# Process
In this notebook, we'll practice how to combine datasets.  We'll use the Fitbit dataset from Kaggle.com found here: https://www.kaggle.com/datasets/arashnic/fitbit?resource=download

In [None]:
# Import libraries:
import numpy as np
import pandas as pd
import matplotlib.pyplot as plt
import seaborn as sns

# Workshop Functions
import sys
sys.path.append('..')
from Wksp722_functions import * 

In [None]:
Activity = pd.read_csv('dailyActivity_merged.csv')
Sleep = pd.read_csv('sleepDay_merged.csv')

In [None]:
Activity.head()

In [None]:
Sleep.head()

Both tables have an 'Id' column which corresponds to the user, and an ActivityDate/SleepDay that corresponds to the date of the recording.  Neither are unique.  But in combination, they form unique qualifiers.  

First, let's split SleepDay into 2 columns, one for date, and another for time.  

#### Sleep Table Processing

In [None]:
Sleep[['ActivityDate', 'Time']] = Sleep['SleepDay'].str.split(' ',expand=True)
Sleep.drop(['SleepDay','Time'], axis=1, inplace=True) # Drop unecessary columns

In [None]:
Sleep.info()

In [None]:
# Convert 'Id' column to String
Sleep['Id'] = Sleep['Id'].apply(str)

# Combine Id and ActivityDate columns
Sleep['Key'] = Sleep['ActivityDate'].str.cat(Sleep['Id'], sep=' ')

In [None]:
Sleep.head()

#### Activity Table Processing

In [None]:
Activity.head()

In [None]:
Activity['Id'] = Activity['Id'].apply(str) #convert Id column to String

Activity['Key'] = Activity['ActivityDate'].str.cat(Activity['Id'], sep=' ')
Activity.head()

In [None]:
CombinedTable = Activity.merge(Sleep, how='inner', on='Key')
CombinedTable.head()

Now we can filter and group across all columns, thereby expanding the range of inquiries we can explore.  Let's start with a correlation heatmap:

In [None]:
# first, let's drop some tables that won't likely be correlated
temp1 = CombinedTable.drop(['Id_x','ActivityDate_x','Id_y','ActivityDate_y'],axis=1)

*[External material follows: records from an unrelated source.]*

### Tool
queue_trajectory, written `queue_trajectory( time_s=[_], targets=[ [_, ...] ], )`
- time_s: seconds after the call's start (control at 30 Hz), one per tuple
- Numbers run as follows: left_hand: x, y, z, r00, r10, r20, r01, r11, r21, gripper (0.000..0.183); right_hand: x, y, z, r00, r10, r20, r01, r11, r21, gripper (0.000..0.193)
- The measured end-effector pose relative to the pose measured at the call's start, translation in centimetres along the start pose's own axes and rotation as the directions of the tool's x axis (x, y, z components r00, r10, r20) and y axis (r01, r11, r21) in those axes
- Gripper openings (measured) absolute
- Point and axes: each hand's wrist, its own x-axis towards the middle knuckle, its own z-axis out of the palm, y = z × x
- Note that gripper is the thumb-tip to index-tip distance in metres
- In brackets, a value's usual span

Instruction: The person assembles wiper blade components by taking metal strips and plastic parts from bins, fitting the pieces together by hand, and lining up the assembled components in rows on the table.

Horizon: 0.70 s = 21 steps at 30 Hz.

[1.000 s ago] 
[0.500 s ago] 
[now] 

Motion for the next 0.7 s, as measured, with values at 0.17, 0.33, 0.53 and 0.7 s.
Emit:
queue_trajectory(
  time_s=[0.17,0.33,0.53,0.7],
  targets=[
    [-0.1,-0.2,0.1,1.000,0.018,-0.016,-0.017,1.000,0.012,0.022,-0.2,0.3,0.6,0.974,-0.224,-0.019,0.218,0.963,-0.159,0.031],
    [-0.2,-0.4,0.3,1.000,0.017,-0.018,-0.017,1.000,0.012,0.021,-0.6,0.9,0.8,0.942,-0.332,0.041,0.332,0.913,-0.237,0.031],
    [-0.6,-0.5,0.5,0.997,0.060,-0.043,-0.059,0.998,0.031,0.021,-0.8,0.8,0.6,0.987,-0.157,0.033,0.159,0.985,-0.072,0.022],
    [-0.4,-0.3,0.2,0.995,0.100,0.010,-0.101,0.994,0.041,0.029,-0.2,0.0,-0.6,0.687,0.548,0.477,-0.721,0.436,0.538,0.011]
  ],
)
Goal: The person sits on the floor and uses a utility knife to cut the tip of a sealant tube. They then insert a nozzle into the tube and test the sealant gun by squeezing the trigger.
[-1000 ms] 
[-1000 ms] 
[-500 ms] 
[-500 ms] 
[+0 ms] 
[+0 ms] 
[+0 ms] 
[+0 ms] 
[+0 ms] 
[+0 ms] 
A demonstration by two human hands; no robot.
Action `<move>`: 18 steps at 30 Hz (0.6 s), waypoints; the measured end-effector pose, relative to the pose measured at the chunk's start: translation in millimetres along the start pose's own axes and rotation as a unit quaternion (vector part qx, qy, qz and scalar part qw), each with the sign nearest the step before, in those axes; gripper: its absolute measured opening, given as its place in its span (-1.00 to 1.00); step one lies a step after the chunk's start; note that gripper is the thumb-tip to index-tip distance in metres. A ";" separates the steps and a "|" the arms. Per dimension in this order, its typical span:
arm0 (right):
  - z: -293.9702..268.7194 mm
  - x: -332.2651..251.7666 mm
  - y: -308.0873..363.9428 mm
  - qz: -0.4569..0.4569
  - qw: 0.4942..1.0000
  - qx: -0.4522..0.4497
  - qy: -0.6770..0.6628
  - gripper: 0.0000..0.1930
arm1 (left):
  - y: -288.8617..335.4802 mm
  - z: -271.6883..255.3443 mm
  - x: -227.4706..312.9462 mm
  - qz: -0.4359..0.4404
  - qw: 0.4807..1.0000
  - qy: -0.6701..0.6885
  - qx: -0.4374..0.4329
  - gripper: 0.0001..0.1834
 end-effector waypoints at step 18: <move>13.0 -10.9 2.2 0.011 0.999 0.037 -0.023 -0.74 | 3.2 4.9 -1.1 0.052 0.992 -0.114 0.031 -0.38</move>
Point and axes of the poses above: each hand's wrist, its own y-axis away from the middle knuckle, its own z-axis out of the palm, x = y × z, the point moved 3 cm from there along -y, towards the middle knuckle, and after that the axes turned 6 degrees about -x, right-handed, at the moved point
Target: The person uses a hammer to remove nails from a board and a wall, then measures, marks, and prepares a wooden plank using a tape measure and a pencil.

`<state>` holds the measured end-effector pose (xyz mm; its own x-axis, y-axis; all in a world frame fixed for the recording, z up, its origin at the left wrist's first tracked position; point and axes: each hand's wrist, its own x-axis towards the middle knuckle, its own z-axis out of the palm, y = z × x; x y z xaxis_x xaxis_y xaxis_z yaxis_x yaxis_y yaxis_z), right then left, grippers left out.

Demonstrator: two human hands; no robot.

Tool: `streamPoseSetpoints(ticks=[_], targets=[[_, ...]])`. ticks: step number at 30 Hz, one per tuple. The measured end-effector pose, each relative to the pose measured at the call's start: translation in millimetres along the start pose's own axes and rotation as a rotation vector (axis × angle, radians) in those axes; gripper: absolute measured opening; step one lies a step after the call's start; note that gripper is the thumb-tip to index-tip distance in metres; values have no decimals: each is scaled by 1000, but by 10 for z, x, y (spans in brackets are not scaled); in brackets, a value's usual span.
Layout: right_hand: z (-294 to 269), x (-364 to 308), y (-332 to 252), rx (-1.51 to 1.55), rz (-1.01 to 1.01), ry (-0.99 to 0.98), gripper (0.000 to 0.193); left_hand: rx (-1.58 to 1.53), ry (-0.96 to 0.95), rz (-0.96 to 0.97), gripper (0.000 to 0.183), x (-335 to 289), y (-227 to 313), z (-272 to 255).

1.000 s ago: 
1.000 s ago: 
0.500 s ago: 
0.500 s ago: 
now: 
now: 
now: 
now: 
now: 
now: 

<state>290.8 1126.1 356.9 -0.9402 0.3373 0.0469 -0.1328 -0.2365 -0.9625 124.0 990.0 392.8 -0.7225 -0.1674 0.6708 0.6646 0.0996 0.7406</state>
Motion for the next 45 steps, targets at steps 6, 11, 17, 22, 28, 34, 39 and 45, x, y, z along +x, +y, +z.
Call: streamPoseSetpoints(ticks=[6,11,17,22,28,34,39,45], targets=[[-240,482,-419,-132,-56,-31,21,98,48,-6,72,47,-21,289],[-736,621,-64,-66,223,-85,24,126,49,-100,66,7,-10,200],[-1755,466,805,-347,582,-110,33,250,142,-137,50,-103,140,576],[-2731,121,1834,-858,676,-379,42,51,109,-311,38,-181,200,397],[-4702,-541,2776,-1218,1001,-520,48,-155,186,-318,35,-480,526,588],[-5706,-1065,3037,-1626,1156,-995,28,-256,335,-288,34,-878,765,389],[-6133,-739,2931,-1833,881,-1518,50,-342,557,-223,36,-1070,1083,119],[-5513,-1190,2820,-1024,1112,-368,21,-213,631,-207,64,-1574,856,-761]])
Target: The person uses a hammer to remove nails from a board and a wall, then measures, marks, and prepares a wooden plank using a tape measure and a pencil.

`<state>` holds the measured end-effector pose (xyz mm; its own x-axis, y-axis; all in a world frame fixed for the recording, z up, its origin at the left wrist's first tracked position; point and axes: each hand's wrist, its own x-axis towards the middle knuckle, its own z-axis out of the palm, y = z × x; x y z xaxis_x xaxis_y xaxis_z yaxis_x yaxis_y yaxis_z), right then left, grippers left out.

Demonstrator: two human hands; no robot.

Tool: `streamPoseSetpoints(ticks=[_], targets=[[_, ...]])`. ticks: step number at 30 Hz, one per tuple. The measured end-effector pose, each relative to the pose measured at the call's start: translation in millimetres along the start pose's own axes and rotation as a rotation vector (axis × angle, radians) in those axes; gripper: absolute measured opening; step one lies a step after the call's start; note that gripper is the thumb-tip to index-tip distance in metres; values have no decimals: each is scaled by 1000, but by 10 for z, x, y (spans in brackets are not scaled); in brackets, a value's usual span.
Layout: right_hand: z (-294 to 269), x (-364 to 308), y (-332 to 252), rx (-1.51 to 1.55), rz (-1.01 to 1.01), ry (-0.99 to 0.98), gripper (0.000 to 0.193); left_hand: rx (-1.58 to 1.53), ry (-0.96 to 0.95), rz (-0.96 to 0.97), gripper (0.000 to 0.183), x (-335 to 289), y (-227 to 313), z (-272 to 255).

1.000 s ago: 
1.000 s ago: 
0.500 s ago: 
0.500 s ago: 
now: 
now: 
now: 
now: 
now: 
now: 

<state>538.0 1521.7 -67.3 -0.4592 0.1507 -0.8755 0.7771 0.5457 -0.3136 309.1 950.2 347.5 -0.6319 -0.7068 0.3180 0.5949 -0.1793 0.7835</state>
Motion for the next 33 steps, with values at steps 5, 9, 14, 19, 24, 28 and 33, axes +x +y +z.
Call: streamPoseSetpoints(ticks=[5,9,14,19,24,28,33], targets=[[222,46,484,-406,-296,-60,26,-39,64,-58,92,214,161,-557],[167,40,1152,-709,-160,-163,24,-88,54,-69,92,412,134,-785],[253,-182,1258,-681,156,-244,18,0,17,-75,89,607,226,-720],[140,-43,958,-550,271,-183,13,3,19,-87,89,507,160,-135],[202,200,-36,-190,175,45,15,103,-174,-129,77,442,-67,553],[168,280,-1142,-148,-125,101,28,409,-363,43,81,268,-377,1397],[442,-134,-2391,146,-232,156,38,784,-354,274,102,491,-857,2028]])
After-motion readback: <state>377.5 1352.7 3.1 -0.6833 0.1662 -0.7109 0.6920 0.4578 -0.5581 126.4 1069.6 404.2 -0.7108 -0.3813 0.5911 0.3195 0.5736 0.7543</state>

sns.heatmap(temp1.corr(numeric_only=True))

When looking between the tables, we see that there is a very strong correlation between **TotalMinutesAsleep** and **SedentaryMinutes**

In [None]:
sns.lmplot(data=CombinedTable, x='TotalMinutesAsleep',y='SedentaryMinutes')
plt.show()

We can take a deeper dive by binning the **SedentaryMinutes** and then plotting the average for both columns for each of these bins.  This provides a discrete view of the above scatter plot

In [None]:
temp2 = CombinedTable[['TotalMinutesAsleep','SedentaryMinutes']].copy()
temp2.head()

In [None]:
temp2['SedentaryMinutesGroups'] = pd.qcut(temp2['SedentaryMinutes'],10)
temp2.head()

In [None]:
temp2.groupby('SedentaryMinutesGroups').mean()
summaryTable = temp2.groupby('SedentaryMinutesGroups').mean()
display(summaryTable)

In [None]:
sns.lmplot(data=summaryTable, x='TotalMinutesAsleep',y='SedentaryMinutes')
plt.show()